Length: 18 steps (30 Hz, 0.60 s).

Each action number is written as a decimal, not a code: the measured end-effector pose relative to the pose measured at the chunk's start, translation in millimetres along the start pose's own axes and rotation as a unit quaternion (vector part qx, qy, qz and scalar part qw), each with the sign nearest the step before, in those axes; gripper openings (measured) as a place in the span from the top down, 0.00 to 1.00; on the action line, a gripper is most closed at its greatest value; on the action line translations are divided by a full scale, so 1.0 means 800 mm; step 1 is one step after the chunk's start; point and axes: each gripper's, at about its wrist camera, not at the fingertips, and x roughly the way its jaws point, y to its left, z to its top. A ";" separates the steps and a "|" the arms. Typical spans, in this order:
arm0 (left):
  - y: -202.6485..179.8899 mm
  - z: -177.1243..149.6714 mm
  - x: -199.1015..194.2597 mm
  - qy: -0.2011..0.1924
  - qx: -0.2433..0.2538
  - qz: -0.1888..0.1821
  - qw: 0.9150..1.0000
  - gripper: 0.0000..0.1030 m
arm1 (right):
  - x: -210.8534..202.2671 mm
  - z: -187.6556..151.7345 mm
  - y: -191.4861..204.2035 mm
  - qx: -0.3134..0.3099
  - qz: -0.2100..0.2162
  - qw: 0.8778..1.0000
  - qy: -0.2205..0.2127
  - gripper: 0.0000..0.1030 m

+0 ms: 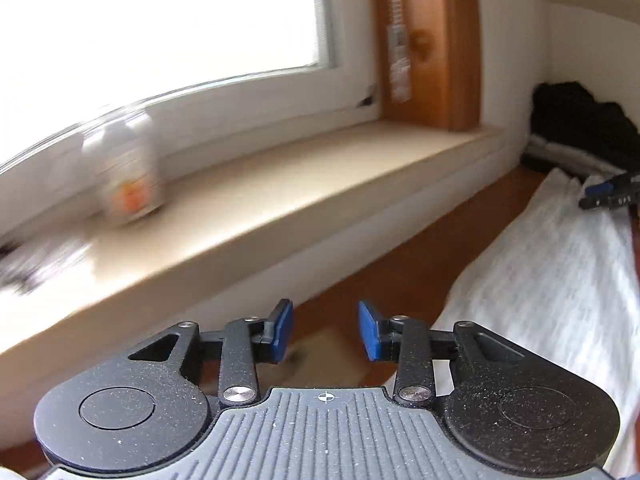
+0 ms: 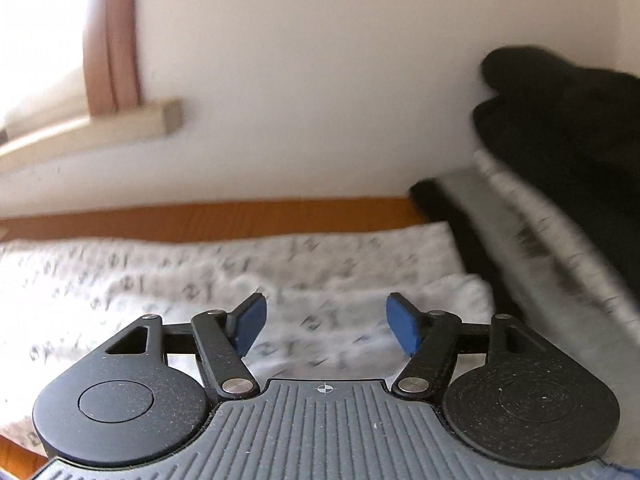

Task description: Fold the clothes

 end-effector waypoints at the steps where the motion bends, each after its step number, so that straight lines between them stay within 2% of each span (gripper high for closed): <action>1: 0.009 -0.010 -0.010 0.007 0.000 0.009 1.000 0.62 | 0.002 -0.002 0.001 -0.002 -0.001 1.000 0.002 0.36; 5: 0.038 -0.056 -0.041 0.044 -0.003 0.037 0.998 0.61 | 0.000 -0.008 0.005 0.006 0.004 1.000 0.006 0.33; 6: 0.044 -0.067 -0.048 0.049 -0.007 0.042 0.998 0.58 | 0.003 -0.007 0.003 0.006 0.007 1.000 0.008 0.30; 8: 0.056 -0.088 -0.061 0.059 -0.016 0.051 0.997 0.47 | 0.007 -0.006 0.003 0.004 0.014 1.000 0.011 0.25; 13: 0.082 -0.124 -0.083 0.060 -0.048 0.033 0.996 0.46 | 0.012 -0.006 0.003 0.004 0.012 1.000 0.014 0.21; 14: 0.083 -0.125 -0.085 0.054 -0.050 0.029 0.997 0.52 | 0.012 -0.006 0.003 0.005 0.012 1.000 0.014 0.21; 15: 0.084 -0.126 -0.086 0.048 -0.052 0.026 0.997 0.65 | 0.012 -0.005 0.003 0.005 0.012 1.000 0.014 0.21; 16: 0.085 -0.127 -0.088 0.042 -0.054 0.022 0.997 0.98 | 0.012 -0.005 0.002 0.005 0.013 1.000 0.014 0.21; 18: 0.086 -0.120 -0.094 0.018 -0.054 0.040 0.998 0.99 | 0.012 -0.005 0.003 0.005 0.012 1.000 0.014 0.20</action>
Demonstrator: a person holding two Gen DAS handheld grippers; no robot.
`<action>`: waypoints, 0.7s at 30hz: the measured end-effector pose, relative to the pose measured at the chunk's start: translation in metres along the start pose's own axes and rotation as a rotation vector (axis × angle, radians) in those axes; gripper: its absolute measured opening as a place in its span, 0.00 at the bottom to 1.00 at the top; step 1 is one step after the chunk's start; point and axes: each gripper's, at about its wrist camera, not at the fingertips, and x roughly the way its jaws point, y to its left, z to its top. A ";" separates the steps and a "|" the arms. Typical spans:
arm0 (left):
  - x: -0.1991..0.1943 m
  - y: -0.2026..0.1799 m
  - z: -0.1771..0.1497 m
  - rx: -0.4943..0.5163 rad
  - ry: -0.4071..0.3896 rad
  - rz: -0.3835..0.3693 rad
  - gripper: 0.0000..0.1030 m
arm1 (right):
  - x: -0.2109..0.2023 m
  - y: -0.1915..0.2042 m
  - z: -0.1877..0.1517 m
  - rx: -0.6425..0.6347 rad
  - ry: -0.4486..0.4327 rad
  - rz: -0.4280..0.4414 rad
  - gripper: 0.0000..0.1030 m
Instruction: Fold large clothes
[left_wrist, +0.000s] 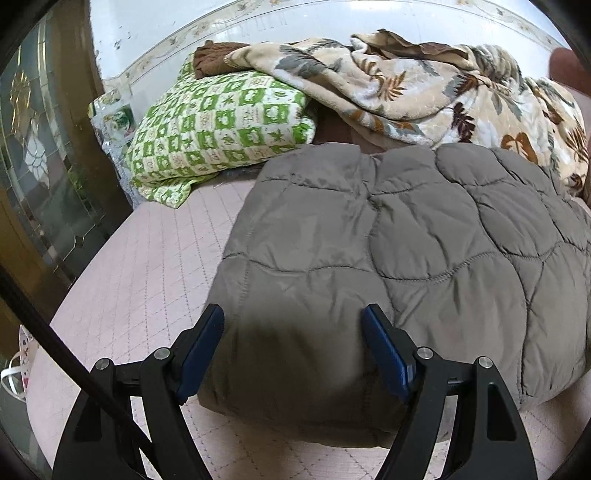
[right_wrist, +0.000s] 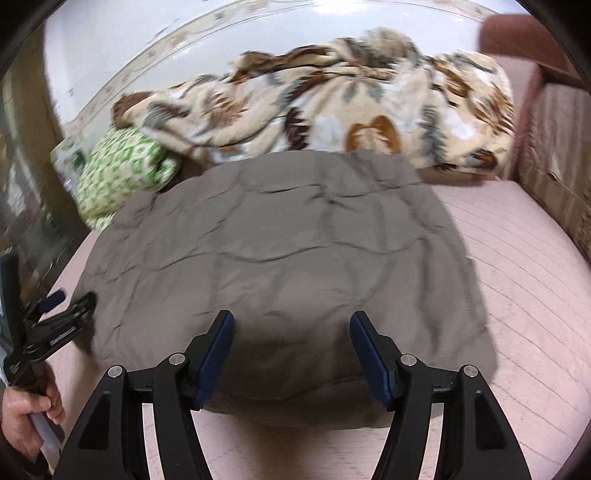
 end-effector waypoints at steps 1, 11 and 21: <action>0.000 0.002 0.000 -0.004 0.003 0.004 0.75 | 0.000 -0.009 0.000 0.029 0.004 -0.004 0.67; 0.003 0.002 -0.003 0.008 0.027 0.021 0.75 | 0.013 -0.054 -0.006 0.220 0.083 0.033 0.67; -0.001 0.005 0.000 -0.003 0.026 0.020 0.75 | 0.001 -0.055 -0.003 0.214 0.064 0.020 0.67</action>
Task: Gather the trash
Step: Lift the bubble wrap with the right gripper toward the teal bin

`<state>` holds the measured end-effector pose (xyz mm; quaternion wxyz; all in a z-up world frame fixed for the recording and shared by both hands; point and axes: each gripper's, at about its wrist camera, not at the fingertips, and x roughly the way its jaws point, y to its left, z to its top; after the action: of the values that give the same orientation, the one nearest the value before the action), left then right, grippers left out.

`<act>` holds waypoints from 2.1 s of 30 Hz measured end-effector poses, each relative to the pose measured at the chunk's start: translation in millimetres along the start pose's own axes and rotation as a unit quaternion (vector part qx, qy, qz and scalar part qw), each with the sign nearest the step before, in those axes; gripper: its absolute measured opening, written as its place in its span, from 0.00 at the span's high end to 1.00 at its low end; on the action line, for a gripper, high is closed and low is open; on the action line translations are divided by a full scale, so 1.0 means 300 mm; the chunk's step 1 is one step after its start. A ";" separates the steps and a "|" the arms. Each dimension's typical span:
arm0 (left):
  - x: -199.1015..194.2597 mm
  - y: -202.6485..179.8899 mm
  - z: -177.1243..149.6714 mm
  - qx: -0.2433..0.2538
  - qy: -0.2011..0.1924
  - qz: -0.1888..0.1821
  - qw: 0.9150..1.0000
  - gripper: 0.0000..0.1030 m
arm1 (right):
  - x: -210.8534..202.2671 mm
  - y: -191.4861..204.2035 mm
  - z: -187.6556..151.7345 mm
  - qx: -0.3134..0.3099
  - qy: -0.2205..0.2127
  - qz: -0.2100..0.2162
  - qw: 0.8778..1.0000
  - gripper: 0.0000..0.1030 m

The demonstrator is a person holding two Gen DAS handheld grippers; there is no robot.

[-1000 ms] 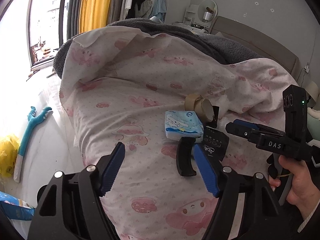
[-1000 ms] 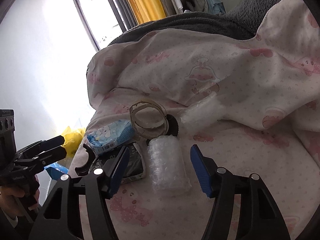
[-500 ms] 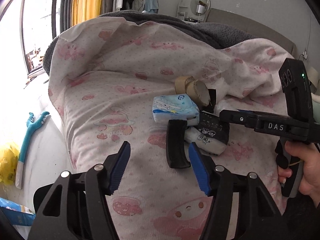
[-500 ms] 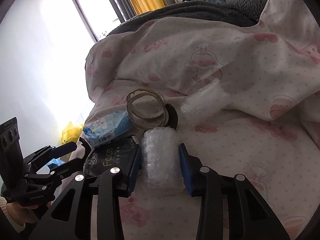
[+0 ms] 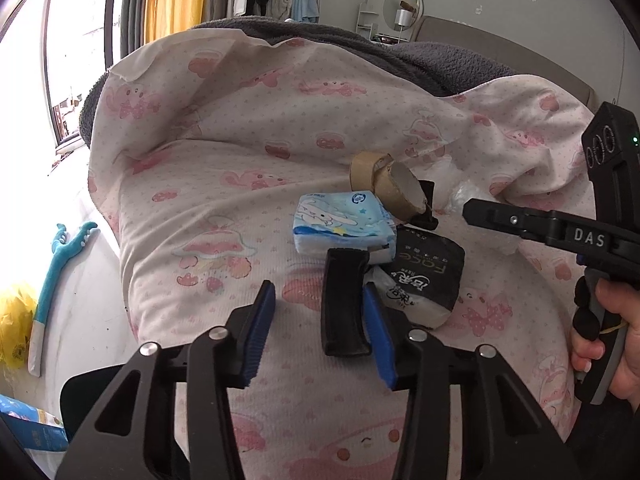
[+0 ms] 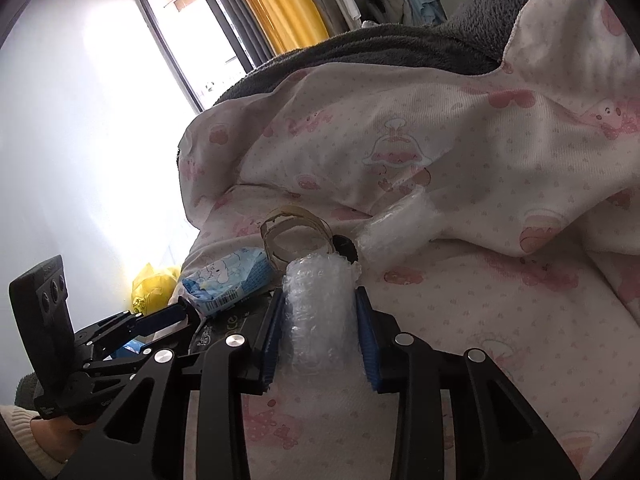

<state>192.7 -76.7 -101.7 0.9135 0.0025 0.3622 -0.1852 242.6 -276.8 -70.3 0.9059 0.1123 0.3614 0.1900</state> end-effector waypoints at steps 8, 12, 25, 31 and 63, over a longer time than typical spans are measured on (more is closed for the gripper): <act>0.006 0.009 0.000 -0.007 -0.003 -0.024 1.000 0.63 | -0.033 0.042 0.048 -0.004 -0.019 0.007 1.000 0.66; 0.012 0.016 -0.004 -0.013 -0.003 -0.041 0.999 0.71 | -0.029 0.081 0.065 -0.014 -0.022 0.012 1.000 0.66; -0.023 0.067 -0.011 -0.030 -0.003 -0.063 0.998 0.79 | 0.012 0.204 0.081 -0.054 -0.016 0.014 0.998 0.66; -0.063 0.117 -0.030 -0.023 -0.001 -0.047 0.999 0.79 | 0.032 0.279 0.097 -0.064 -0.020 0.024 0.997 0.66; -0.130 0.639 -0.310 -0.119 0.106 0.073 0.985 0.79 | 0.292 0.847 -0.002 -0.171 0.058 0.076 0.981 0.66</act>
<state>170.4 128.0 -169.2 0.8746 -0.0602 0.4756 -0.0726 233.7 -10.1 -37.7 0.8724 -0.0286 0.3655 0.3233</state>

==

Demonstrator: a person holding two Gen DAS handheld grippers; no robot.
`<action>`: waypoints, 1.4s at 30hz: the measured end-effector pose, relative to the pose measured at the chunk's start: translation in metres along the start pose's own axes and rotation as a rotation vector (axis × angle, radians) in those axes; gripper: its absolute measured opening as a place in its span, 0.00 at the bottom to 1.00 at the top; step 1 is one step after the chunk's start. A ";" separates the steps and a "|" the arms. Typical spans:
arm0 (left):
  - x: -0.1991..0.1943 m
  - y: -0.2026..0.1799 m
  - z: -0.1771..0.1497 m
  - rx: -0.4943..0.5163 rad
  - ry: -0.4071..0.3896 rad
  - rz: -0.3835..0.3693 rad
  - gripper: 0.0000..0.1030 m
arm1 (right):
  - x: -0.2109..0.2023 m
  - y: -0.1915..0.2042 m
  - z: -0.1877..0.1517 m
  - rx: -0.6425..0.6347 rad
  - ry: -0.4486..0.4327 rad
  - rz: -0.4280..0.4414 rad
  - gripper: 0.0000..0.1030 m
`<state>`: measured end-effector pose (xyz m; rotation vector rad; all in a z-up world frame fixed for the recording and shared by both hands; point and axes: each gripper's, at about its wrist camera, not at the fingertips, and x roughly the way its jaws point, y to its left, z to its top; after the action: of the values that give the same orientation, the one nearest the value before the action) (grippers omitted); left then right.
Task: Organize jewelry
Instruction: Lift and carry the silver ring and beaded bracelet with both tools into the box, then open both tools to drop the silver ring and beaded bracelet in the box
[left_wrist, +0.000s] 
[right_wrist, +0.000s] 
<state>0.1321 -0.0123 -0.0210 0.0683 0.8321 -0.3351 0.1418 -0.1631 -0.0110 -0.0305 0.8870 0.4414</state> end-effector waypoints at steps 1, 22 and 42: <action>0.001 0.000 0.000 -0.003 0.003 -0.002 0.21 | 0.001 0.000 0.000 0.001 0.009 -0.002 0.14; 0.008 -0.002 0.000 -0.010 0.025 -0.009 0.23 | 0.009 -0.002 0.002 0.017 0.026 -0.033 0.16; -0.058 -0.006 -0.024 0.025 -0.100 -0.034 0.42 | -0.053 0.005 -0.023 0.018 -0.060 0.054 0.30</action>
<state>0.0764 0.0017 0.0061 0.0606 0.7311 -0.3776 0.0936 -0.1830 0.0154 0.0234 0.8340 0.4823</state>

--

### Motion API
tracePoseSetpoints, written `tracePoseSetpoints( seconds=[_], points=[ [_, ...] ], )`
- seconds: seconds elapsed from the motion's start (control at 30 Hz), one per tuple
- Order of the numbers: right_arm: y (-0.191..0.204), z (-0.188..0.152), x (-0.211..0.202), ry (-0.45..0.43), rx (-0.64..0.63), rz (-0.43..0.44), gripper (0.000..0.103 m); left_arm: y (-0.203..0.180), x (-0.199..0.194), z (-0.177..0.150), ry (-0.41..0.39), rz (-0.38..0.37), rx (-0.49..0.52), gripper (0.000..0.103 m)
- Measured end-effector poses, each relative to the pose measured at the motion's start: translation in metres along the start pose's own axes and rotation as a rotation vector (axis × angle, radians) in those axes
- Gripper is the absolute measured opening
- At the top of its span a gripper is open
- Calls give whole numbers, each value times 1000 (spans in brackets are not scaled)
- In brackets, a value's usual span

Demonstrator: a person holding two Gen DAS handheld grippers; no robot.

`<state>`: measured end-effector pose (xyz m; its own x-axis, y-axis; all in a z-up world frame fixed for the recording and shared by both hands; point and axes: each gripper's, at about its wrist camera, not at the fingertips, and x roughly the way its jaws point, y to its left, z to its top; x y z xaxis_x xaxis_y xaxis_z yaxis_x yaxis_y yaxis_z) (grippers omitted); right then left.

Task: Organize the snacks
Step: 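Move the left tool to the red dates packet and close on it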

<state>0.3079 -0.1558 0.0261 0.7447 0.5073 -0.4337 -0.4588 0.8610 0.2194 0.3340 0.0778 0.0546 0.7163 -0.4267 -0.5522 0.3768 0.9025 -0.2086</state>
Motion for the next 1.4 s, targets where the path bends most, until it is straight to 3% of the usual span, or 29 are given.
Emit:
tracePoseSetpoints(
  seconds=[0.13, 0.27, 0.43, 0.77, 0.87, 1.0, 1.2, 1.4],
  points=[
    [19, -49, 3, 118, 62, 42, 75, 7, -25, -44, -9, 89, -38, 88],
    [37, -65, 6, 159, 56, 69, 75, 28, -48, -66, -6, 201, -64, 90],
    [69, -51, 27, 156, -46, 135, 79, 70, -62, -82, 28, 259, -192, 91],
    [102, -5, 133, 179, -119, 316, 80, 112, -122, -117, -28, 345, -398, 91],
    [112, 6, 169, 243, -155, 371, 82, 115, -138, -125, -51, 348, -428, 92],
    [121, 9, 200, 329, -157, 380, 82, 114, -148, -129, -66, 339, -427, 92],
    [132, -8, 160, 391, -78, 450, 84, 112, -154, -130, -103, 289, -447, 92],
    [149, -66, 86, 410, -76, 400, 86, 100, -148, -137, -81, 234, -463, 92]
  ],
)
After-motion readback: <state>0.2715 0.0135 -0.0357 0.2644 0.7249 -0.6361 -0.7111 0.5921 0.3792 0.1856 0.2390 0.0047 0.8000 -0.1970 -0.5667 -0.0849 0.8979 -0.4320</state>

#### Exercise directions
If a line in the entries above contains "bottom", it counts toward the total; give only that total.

#### Problem solution
2